* _REQUIRED WORK_:
When the line containing "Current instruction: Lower" appears in the data below, begin copying there and stop only after the line containing "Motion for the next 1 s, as".

* _INPUT DATA_:
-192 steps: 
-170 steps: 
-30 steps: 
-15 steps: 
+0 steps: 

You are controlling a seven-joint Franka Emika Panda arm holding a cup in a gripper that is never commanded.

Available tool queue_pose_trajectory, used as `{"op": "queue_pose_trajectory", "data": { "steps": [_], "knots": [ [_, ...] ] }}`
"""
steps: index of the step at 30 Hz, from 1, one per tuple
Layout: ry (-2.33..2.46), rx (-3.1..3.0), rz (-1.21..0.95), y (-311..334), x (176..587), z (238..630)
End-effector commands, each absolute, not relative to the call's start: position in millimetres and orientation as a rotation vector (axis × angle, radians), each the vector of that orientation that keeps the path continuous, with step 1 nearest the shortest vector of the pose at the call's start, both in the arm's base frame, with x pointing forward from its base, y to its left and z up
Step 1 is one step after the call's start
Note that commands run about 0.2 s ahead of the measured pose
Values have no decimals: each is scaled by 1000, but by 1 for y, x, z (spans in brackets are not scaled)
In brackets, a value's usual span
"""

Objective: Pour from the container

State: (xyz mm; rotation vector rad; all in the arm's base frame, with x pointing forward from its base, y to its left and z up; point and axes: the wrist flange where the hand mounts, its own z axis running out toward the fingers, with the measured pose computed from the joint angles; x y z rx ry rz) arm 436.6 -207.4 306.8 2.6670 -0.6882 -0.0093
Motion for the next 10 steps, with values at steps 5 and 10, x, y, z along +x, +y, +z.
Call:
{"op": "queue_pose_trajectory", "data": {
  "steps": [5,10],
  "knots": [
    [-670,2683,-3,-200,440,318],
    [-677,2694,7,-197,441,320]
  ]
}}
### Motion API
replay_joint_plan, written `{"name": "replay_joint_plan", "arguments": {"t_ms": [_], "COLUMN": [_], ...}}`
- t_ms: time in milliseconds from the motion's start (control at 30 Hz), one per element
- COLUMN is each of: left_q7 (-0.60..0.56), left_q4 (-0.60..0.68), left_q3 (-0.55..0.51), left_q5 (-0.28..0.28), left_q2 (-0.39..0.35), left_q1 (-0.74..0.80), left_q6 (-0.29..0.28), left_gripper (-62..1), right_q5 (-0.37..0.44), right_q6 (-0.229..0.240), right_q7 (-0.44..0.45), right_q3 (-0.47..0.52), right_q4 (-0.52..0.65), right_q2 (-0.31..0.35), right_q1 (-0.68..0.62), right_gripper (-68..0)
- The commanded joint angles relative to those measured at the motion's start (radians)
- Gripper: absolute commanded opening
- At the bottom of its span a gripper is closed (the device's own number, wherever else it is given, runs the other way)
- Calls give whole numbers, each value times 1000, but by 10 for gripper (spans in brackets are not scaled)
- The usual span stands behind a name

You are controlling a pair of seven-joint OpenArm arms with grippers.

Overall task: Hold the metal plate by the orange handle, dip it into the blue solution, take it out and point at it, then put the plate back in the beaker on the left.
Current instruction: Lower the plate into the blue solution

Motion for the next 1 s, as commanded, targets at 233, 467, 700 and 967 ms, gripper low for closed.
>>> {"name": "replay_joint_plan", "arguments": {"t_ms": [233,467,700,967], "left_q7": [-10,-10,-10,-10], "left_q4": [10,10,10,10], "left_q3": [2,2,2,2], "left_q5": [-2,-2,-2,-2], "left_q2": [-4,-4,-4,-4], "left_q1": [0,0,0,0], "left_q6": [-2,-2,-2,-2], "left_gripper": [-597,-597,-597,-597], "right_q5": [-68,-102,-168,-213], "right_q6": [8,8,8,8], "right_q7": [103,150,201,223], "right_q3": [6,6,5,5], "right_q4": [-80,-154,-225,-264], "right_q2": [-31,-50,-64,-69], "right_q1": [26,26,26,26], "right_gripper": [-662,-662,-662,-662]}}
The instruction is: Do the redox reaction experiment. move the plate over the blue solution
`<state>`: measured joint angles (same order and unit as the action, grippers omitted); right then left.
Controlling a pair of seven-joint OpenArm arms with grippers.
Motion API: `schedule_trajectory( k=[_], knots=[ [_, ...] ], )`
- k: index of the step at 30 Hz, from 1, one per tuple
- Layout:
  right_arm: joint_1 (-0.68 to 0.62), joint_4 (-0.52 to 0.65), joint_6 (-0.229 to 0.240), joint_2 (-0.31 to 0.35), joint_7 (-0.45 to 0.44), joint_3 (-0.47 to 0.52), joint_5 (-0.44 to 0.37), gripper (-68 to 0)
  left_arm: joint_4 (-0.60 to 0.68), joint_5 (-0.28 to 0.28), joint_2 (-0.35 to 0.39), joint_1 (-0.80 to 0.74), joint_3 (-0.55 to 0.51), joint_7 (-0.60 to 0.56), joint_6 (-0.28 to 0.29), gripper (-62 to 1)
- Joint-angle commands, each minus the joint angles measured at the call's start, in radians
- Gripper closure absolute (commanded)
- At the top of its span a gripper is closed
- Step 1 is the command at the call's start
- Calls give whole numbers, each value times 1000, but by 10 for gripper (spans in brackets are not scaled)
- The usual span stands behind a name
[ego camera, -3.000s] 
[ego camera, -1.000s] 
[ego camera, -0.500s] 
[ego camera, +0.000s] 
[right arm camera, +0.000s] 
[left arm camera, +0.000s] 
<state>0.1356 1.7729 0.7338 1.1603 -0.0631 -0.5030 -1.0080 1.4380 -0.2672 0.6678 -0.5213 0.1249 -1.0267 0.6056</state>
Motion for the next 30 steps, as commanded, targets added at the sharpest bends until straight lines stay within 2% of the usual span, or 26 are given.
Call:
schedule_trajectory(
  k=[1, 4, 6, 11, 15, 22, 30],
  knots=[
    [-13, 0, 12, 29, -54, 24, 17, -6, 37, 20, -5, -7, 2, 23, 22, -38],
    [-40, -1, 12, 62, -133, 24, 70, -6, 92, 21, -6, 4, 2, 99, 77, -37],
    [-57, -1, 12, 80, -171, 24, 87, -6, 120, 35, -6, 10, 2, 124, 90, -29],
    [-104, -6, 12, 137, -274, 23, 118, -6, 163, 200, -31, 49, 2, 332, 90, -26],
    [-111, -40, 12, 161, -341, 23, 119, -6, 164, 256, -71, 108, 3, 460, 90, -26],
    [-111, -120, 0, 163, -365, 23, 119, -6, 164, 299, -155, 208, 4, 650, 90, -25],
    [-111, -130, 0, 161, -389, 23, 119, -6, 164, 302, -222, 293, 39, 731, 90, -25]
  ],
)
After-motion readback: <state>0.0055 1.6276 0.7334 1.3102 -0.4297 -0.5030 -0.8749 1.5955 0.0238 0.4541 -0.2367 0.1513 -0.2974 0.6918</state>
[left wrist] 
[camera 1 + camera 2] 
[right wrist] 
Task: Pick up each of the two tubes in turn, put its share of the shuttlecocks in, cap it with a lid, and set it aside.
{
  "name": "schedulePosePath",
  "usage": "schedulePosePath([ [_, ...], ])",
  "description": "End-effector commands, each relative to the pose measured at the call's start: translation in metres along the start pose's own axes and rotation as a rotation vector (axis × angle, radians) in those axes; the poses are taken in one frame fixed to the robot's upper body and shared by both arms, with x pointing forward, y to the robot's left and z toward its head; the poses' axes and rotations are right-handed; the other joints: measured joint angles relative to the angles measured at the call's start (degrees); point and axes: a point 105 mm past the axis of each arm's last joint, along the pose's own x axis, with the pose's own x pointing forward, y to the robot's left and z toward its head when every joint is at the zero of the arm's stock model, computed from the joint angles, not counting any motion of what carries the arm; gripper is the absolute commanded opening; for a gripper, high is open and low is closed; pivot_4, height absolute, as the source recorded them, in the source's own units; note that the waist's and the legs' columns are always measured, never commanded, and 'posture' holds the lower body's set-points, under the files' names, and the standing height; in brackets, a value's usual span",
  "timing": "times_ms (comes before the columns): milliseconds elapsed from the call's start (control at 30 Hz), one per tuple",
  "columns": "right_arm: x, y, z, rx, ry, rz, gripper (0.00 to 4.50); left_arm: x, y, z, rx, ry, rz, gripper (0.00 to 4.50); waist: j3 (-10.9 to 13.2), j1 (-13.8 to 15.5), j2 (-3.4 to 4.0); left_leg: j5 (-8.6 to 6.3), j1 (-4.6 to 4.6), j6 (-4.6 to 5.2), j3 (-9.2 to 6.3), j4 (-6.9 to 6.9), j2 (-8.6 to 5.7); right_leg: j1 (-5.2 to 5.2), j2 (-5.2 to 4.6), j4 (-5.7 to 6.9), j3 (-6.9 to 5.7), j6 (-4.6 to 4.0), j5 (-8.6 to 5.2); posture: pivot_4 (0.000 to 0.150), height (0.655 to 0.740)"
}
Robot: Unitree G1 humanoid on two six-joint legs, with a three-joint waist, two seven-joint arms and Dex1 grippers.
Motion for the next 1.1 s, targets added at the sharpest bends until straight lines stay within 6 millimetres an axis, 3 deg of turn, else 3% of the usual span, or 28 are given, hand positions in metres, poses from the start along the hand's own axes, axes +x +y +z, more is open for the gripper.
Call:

* _WORKED SOLUTION_:
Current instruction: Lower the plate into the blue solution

Motion for the next 1 s, as commanded, targets at 233, 467, 700 and 967 ms, gripper low for closed.

With this, the answer is complete.